At larger scales you also run into the hidden cost of small objects. A Python integer is a full object with reference count and type pointer, so a list of a million ints is bigger than a million C ints. For truly huge numeric data, array.array, numpy, or pandas store values in compact typed buffers — often an order of magnitude smaller.
Observing memory
sys.getsizeof([1, 2, 3]) returns the bytes of the list object itself, not the integers it points at. To account for contents, walk the structure or use pympler.asizeof (third party).
tracemalloc.start(), tracemalloc.take_snapshot() and snapshot.statistics("lineno") let you localize hotspots to specific lines — invaluable when optimizing a real script.
Choosing the right container
List of primitives: fine up to ~100k items.
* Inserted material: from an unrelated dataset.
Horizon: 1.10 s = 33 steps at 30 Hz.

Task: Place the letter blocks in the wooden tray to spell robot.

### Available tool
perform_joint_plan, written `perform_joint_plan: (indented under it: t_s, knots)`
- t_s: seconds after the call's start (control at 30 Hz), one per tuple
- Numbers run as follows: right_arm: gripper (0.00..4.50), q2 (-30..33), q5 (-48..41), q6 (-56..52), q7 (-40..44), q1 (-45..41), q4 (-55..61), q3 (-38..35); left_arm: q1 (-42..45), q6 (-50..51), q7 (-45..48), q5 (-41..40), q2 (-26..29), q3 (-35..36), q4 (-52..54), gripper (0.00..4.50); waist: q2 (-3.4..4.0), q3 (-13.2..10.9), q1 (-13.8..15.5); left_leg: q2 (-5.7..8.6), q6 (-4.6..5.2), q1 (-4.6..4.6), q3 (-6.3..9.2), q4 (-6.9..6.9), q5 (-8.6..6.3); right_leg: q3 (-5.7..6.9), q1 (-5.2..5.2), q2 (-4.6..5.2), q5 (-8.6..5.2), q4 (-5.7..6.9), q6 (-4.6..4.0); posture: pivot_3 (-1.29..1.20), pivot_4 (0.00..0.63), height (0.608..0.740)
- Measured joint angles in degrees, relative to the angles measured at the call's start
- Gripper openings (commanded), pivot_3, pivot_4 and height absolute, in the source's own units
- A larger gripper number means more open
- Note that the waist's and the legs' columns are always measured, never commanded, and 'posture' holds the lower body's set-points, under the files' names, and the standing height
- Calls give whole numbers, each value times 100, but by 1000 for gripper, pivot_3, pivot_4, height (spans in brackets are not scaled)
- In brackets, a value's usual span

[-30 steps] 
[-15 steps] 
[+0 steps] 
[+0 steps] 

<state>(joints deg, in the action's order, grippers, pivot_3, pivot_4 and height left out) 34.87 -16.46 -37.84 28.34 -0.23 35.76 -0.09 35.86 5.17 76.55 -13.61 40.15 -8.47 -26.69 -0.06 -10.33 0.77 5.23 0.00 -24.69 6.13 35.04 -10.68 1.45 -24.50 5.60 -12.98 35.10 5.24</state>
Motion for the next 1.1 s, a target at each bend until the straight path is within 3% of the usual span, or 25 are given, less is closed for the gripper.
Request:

Generator expression: constant memory; use whenever you only iterate once. array.array: typed C buffer, about 4x smaller than a list of ints. numpy.ndarray: typed, vectorized, dramatically faster for numeric work.
For string-heavy data, str.join is the canonical way to assemble output, not += in a loop (which allocates a new string each iteration).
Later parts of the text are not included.